#### [ACTIVITY]
Your output should be each line from the material below that has the word "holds".
START MATERIAL PROVIDED
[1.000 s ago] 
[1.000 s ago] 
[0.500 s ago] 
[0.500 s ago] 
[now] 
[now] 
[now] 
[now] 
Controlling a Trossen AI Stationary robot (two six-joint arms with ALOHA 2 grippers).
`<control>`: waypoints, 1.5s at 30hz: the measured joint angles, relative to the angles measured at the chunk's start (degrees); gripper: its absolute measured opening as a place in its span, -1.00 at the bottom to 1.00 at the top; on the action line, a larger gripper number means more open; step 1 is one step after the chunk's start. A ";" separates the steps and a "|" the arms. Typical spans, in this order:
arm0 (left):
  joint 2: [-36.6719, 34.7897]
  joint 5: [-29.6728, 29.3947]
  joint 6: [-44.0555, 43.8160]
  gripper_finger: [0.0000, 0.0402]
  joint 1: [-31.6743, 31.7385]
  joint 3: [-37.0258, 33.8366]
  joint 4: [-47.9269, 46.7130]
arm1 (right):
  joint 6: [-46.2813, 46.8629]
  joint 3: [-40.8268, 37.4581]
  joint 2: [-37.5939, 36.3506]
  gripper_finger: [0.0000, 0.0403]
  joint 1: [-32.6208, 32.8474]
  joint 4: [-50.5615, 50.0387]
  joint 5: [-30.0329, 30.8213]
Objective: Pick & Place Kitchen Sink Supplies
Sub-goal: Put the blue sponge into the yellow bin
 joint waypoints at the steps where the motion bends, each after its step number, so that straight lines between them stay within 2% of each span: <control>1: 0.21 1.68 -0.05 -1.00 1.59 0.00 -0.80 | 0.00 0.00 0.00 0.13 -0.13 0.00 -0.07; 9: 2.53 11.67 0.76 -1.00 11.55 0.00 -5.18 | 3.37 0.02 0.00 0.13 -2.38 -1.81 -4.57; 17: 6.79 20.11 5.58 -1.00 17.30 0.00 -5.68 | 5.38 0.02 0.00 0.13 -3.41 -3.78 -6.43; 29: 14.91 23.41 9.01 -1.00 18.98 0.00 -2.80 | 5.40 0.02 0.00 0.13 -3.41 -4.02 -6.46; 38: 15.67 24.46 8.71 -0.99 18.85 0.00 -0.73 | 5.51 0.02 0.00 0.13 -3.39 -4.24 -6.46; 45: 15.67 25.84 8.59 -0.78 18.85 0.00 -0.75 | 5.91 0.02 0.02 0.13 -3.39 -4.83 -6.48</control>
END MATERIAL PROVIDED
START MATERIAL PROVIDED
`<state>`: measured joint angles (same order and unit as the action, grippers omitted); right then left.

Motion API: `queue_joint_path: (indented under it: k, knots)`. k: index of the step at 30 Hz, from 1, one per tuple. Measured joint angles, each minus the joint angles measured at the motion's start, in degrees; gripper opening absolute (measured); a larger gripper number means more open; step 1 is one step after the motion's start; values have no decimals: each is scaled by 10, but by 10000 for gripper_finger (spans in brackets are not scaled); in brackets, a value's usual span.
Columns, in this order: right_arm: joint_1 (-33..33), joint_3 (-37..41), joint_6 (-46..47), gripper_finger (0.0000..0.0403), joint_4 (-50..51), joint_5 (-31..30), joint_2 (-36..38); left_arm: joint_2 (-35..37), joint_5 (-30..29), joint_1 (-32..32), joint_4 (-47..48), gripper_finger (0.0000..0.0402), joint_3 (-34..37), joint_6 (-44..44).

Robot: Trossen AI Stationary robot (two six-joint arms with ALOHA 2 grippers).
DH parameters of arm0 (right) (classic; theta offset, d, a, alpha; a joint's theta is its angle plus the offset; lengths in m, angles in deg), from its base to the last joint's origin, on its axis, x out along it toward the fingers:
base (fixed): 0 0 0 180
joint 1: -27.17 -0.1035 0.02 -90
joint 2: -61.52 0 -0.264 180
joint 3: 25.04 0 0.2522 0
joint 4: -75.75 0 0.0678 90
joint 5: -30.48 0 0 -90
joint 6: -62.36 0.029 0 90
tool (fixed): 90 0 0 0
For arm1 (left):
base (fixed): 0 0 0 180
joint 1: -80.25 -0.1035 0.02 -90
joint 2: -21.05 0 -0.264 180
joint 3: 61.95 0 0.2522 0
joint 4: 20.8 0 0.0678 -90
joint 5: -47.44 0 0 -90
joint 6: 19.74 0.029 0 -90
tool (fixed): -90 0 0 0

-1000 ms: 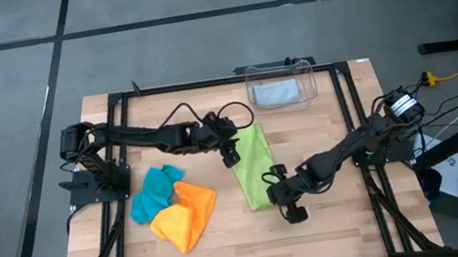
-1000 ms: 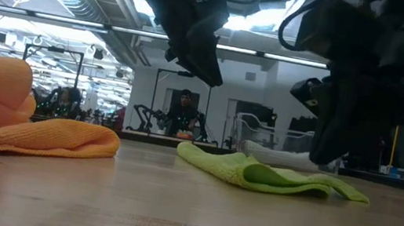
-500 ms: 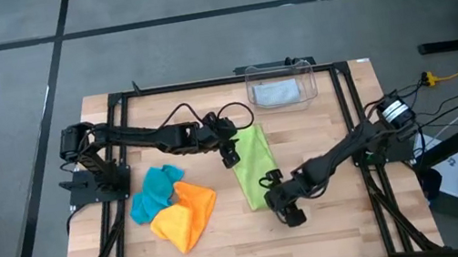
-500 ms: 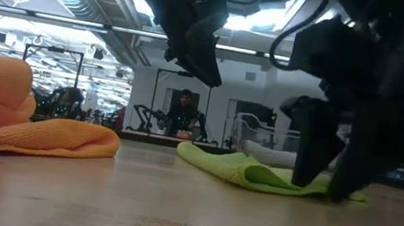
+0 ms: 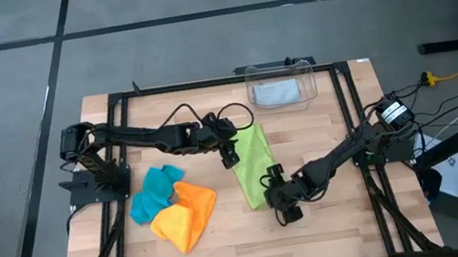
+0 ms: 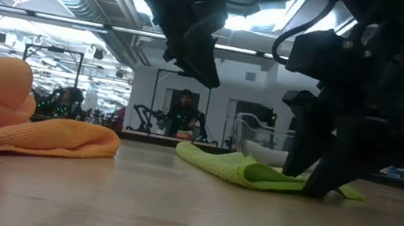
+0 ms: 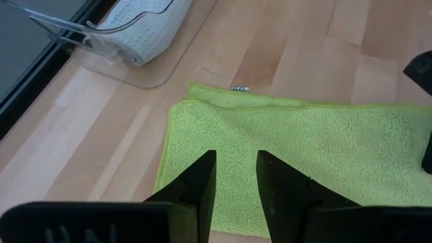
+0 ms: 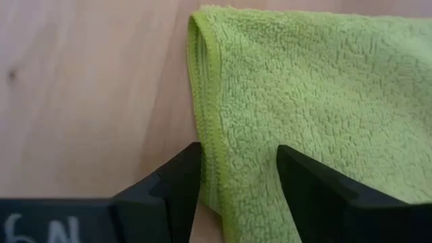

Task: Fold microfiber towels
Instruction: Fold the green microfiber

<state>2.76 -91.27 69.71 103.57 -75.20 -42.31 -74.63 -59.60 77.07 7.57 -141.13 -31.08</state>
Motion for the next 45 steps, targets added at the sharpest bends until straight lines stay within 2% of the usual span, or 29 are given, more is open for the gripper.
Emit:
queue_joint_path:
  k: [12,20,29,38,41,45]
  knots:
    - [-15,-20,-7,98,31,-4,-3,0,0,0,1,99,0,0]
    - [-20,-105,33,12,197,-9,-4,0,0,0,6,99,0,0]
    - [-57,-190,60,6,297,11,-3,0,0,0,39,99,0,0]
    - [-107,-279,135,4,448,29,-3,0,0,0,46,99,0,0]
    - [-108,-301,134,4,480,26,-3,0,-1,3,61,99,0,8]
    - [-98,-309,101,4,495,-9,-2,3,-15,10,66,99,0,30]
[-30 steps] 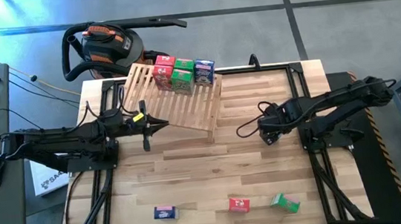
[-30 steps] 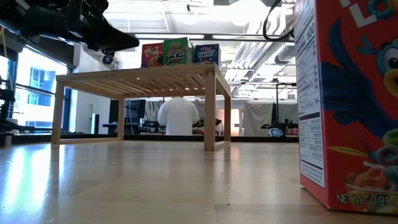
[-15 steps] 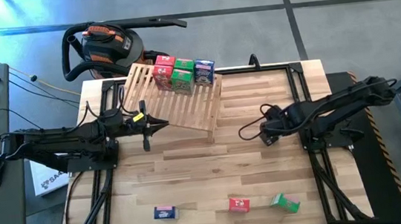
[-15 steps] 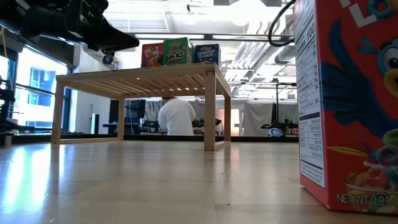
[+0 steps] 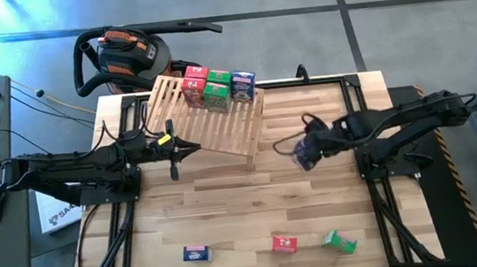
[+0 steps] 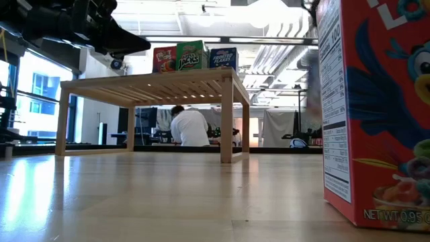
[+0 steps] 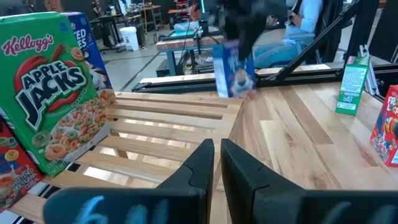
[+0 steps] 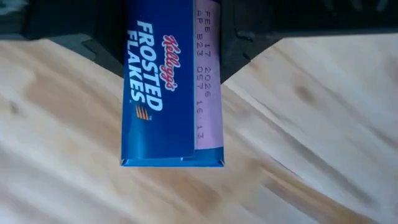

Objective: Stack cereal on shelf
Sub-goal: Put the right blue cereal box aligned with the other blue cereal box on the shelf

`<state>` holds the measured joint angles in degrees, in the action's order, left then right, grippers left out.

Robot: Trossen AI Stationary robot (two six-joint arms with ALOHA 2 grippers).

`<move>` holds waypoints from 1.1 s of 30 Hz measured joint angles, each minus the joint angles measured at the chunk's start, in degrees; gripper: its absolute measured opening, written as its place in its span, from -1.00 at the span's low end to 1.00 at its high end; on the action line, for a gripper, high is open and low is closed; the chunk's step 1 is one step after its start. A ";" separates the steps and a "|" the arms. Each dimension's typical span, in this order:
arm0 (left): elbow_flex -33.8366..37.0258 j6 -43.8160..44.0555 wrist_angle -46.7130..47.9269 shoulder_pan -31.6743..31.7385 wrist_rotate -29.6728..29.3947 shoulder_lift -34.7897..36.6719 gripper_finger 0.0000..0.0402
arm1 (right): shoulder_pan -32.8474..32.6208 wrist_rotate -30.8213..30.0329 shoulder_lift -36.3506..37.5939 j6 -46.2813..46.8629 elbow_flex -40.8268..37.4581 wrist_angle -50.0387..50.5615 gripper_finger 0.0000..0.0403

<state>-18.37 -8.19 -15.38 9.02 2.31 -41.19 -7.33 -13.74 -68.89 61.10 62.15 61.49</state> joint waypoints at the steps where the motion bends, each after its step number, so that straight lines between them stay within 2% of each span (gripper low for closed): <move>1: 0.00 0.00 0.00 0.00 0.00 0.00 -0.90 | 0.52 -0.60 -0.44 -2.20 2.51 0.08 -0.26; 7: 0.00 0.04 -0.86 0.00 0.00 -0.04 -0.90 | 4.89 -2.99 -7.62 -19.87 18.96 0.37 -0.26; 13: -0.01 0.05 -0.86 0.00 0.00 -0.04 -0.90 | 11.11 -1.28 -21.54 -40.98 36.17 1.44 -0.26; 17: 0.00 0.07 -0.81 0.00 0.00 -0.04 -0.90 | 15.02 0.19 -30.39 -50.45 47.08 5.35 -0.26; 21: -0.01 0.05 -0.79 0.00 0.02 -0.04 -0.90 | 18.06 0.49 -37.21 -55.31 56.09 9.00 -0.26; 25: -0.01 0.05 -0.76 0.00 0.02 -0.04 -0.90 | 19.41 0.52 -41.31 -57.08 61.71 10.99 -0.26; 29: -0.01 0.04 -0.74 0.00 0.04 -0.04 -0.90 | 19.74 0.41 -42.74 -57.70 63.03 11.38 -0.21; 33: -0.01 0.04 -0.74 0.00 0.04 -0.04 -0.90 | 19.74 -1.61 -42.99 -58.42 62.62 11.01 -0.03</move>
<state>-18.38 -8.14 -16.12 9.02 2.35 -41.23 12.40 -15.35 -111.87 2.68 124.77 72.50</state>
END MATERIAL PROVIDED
#### [FINAL ANSWER]
`<state>` holds the measured joint angles in degrees, in the action's order, left then right, grippers left out.
`<move>` holds waypoints from 1.1 s of 30 Hz measured joint angles, each minus the joint angles measured at the chunk's start, in degrees; gripper: its absolute measured opening, written as its place in its span, from -1.00 at the span's low end to 1.00 at its high end; on the action line, for a gripper, high is open and low is closed; the chunk's step 1 is one step after its start. A ";" separates the steps and a "|" the arms. Each dimension's typical span, in this order:

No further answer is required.